I sobbed in that breathless way where you’re less crying and more shrieking at the pain, where you rock back and forth, grinding your palms into your eyes. Why wasn’t she here? How come I couldn’t I crawl into her arms and let her rub my head and reassure me that things would get better? Where was her infuriating list of practical solutions when all I wanted was to vent?
When I calmed down, I walked outside and sat in the cold iron chairs, watching as the sun crested over the tree line, mocking me with its warmth and brightness. My face was covered in blotches, and my eyes were red and burning like the fever under my skin. In the bathroom, I missed her for the ways she made me feel better, the ways she comforted me and soothed me when I was at my worst.
Outside in the early morning when she would already be on her second cup of coffee, I missed her for all the ways she was a part of my life—the way she never allowed my brother or me to say we were bored without producing a list of things to do, like she had been waiting for days to force us to weed her sunflowers or clean the car. I missed how every morning I woke up she would be gratingly cheerful to antagonize me, knowing how much I hated it. “Good morning, sunshine. It’s time for your perky lessons,” she said in a sing-song voice laced with deviousness.
I missed how she’d walk by the couch when I was working and scratch my head to “stimulate my scalp.” Or how we’d camp out on her bed and watch HGTV marathons, which led to hours long shopping expeditions in JoAnn’s fabrics or an explosion of Behr paint swatches across the house. We must have repainted the rooms every three years. We’d go thrift shopping and refinish furniture. One Christmas, we made pillows and chair covers and fabric Christmas trees in terracotta pots.
But the thing I missed the most was how happy I thought she would be here, how much I thought she’d love the way people greeted each other and built a sense of a community. I missed that she couldn’t see the store, or better yet, been a part of it. She was the personification of warmth, a glowing light that drew people in with her kindness and openness. I missed being able to share the shop with her, to grow it together. I missed that she couldn’t go to the lake during the summer or fish in the nearby park. I missed that she missed a chance to be happy, to start fresh and build a new life here.

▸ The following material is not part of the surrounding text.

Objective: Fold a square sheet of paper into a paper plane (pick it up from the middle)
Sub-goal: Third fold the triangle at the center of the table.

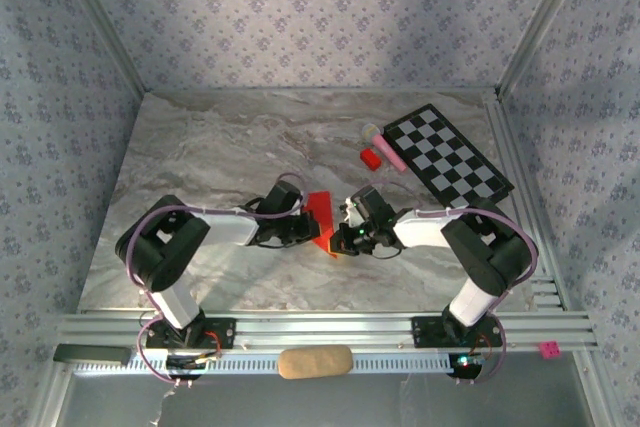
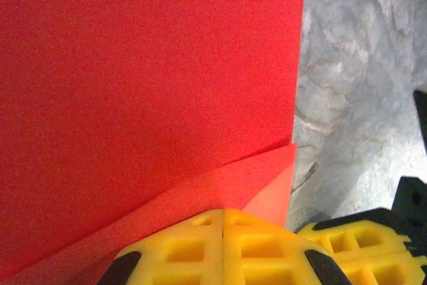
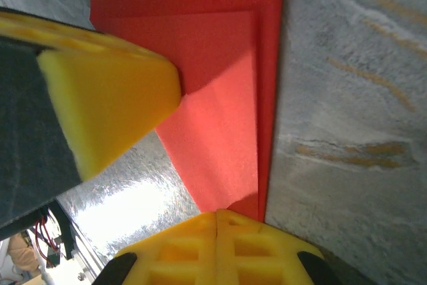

That’s the thing about how I miss my mom. I miss her presence. There’s always a shadow where she should be standing, and I miss the life she could have had, the life we could have had as a family. That loss, the loss of her future and our future, wrapped those ropes around me so tight I couldn’t breathe. The knots swallowed me and rubbed the nerves raw, and I felt more alone than I ever have. I wanted to scream if only so someone knew I was still here.
Then I remembered. I remembered what she always told me: I’ll always be there, three steps behind and a little to the left. My chest relaxed, and I took the first deep inhale since the tears started. I smiled. I smiled because I could almost feel her then, her hand on my left shoulder, reminding me where she was and always would be. I felt the grip of the ropes loosen and a few fall away. Finally, I could feel the sun on my face in April.
That is why I was absent for the month. I didn’t feel like celebrating a year of working on the blog when I was crippled by sorrow. But I am proud of my accomplishment. I am proud of what I hope to achieve here, and I know she would be too. No one was as proud of her kids as my mom, and that’s one of the many things about her I cling to and cherish. Happy anniversary to us! We’re still here. We’re still standing. We’re in the light.